Alexander V. Belikov (Growgraph, Paris), Sacha Raoult (Institut Universitaire de France, Aix-Marseille University)
January 24, 2025
arXiv | PDF
The paper presents a complete, end-to-end framework for transforming unstructured French criminal court appeals into structured knowledge graphs. The authors process 2,820 appeals from the criminal chamber of the French Cassation Court (France’s Supreme Court for criminal cases) using GPT-4o mini to automatically extract entities and relationships into RDF triples. The core contribution is a domain-specific criminal law ontology developed semi-automatically through iterative interaction with LLMs (GPT-4o mini and Claude 3.5 Sonnet), which guides the extraction process and ensures consistent, structured output.
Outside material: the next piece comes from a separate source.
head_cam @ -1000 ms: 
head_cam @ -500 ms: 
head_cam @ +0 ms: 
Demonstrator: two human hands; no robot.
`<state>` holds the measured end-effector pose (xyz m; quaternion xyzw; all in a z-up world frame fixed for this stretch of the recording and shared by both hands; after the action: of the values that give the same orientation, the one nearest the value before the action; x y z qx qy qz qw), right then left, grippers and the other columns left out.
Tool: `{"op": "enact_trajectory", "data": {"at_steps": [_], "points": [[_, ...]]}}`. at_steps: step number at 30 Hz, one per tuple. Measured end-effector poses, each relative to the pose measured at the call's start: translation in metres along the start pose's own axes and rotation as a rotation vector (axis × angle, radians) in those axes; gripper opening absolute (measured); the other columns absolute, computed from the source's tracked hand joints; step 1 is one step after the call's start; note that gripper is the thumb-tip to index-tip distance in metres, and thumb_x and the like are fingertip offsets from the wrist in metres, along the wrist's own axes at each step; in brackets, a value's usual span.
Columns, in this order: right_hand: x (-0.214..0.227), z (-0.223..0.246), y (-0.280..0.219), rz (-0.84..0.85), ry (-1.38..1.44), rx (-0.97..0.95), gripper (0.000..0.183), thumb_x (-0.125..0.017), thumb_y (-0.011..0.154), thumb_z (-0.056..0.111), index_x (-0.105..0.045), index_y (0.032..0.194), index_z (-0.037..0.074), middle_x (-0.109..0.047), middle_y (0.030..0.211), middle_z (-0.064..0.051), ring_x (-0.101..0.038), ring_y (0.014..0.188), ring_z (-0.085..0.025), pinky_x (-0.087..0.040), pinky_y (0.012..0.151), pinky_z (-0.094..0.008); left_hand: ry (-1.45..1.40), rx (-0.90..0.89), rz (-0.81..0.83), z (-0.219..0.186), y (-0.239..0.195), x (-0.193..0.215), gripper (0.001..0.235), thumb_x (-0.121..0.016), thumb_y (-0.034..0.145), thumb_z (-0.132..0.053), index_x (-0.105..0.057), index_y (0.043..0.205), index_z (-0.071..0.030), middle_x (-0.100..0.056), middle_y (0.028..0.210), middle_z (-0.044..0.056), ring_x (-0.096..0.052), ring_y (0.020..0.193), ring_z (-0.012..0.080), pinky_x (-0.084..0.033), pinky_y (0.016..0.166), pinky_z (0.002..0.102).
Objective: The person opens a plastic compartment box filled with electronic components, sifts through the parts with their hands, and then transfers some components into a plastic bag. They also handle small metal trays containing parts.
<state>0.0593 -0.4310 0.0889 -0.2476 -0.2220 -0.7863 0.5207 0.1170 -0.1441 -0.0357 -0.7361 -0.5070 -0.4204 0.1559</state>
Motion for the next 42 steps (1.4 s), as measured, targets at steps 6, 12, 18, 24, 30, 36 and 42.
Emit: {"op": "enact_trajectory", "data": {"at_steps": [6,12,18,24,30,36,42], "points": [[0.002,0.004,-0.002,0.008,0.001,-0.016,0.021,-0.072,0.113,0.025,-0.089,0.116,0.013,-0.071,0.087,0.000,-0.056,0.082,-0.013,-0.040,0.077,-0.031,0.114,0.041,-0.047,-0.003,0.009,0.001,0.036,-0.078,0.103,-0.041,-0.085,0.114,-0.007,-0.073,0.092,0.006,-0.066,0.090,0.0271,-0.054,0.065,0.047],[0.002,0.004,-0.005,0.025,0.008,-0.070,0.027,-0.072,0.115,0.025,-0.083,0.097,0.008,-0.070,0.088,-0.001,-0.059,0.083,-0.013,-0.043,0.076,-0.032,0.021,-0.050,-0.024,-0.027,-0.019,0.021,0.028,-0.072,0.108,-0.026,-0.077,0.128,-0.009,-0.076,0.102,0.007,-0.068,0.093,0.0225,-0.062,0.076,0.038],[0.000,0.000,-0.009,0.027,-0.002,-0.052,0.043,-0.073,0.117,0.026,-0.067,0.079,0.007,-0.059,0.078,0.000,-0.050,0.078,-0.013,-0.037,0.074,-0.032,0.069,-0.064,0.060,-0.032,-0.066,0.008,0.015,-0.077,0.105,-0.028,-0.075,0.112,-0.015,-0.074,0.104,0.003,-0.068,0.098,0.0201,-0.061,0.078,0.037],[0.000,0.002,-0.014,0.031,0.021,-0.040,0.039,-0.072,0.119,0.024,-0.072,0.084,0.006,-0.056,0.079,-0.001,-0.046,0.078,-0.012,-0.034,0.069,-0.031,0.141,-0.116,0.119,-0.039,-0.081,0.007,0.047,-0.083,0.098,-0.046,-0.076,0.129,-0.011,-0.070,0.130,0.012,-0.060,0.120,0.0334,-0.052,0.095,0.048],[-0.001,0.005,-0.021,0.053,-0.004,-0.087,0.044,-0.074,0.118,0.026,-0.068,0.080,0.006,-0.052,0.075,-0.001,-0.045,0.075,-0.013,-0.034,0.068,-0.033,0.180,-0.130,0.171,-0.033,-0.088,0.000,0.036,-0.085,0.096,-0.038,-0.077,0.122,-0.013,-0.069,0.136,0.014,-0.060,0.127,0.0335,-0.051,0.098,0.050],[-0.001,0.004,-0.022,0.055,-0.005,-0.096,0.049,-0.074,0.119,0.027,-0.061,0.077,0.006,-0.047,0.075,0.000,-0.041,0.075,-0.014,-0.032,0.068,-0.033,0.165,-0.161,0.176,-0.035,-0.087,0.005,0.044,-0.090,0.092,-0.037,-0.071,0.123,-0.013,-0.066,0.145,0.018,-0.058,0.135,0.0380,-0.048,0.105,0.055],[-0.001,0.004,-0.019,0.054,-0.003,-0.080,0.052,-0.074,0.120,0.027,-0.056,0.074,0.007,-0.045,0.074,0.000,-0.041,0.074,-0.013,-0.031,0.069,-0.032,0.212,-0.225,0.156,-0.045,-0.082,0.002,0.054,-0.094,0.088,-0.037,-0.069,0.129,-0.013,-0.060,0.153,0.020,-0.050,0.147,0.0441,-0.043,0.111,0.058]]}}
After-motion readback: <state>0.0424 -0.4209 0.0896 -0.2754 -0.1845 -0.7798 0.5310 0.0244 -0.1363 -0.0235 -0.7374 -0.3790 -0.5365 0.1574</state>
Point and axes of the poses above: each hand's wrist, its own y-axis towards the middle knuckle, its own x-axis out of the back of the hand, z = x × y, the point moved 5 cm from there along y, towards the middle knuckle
The key finding is that ontology-guided RDF triple generation significantly outperforms property graph approaches — the RDF method achieved >90% accuracy (93% precision, 89% recall) compared to only 50-60% for property graph extraction. This demonstrates that providing a well-designed domain ontology in the LLM prompt is critical for reliable legal knowledge graph construction.
A knowledge graph is a structured representation of information where nodes represent entities (people, crimes, courts, punishments) and edges represent relationships between them. Unlike flat databases or plain text, KGs capture the connections between pieces of information, making them ideal for domains like law where relationships between actors, events, and legal provisions are critical. Currently, there are two competing ways to store knowledge graphs: (a) Resource Description Framework (RDF) triples follow the format subject-predicate-object; and (b) Property Graphs (e.g., Neo4j) store nodes and edges with arbitrary key-value properties.